MN 75

Māgaṇḍiyasutta

Khotbah kepada Māgaṇḍiya

Majjhima Nikāya · Terjemahan Indonesia Tiga Keranjang

mn75:21.1 “Demikian pula, Māgaṇḍiya, para pengembara dari agama lain itu buta, tidak berpenglihatan, tidak mengetahui kesehatan, tidak melihat Nibbāna, namun mereka mengucapkan syair ini:

mn75:21.2 ‘Kesehatan adalah berkah tertinggi; padamnya api kekotoran, kebahagiaan tertinggi.’

mn75:21.3 Sebab syair ini telah diucapkan oleh para Arahant, para Buddha yang telah tercerahkan sempurna di masa lampau:

mn75:21.4 ‘Kesehatan adalah berkah tertinggi;

mn75:21.5 padamnya api kekotoran, kebahagiaan tertinggi;

mn75:21.6 Di antara jalan-jalan, yang tertinggi adalah jalan berunsur delapan—

mn75:21.7 ‘aman, dan menuju kebebasan dari kematian.’

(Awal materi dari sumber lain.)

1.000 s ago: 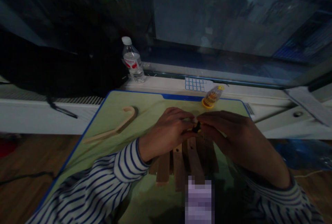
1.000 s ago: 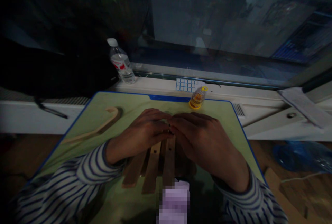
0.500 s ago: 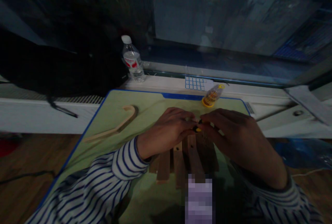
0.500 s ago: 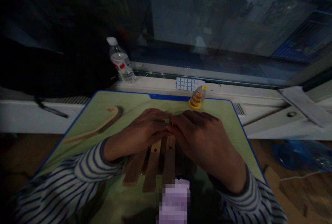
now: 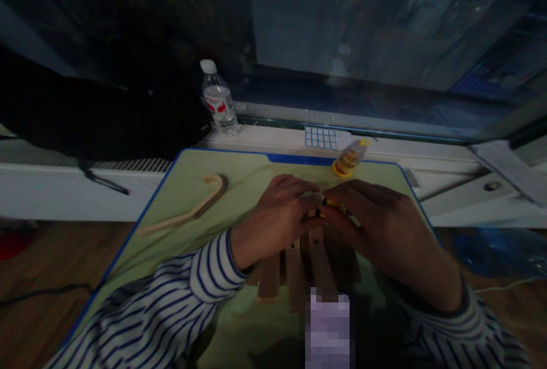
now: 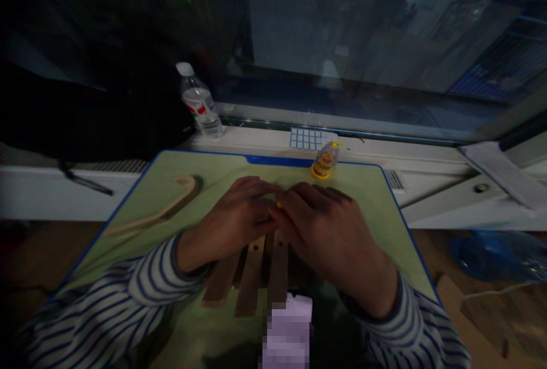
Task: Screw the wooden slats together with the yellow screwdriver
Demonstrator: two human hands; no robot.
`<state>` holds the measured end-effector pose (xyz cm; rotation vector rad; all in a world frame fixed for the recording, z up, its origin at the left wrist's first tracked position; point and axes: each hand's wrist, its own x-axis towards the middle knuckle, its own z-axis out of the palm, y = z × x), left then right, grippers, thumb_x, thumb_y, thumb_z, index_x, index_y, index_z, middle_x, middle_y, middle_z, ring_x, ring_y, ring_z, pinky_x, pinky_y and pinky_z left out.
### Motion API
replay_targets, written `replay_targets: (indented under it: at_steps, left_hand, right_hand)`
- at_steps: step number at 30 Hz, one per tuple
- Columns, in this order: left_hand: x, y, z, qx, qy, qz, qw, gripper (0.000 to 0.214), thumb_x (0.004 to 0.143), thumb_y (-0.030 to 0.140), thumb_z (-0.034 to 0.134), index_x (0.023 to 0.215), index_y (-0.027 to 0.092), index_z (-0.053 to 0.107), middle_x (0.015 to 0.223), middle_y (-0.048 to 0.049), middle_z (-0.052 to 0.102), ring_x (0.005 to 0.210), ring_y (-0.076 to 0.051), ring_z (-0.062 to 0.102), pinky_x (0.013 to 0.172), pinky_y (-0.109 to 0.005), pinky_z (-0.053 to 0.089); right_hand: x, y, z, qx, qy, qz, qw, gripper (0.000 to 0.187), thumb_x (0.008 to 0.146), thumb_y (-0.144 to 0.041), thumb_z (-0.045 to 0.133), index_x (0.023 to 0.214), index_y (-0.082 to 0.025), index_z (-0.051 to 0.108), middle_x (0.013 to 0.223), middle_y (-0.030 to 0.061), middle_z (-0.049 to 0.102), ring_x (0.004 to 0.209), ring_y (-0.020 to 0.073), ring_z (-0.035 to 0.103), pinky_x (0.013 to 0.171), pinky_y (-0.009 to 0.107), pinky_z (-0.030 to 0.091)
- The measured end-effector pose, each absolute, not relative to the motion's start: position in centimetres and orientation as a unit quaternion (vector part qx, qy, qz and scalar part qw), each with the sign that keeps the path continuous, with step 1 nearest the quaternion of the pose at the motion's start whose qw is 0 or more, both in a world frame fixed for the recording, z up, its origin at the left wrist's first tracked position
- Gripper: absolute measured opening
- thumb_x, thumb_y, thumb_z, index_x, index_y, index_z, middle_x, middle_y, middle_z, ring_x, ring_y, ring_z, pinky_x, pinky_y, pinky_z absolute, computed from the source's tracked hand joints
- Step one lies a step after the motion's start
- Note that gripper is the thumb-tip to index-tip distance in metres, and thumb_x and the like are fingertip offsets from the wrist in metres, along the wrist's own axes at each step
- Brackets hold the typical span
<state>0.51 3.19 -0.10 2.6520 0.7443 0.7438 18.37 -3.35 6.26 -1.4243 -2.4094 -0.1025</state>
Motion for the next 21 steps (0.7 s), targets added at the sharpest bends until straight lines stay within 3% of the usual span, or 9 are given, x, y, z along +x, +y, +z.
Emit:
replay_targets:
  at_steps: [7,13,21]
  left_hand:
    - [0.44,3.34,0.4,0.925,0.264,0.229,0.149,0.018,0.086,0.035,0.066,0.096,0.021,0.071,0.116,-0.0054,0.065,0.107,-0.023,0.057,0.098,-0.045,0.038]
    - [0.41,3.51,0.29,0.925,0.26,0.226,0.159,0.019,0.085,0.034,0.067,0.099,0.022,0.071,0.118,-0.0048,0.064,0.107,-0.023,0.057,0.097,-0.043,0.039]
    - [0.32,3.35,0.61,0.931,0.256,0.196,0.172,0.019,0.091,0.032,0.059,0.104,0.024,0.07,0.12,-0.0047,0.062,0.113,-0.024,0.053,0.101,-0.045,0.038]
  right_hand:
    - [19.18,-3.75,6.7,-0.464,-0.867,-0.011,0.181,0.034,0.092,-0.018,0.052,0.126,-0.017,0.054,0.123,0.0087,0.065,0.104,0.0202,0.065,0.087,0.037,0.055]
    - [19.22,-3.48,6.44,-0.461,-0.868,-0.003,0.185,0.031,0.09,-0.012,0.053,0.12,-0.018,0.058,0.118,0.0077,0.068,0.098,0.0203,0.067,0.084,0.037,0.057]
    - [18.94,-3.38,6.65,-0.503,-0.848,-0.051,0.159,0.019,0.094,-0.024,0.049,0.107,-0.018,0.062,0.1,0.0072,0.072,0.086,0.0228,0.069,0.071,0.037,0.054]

mn75:21.8 Kini, seiring waktu, syair itu telah menjadi syair yang diucapkan oleh orang-orang awam.

mn75:21.9 Akan tetapi, Māgaṇḍiya, tubuh ini adalah penyakit, bisul, anak panah, kesengsaraan, dan penderitaan. Namun engkau berkata tentang tubuh ini:

mn75:21.10 ‘Inilah kesehatan itu, inilah padamnya api itu!’ kata engkau, Guru Gotama.

mn75:21.11 Tetapi, Māgaṇḍiya, engkau tidak memiliki mata mulia yang dengannya engkau dapat mengetahui kesehatan dan melihat padamnya api itu.”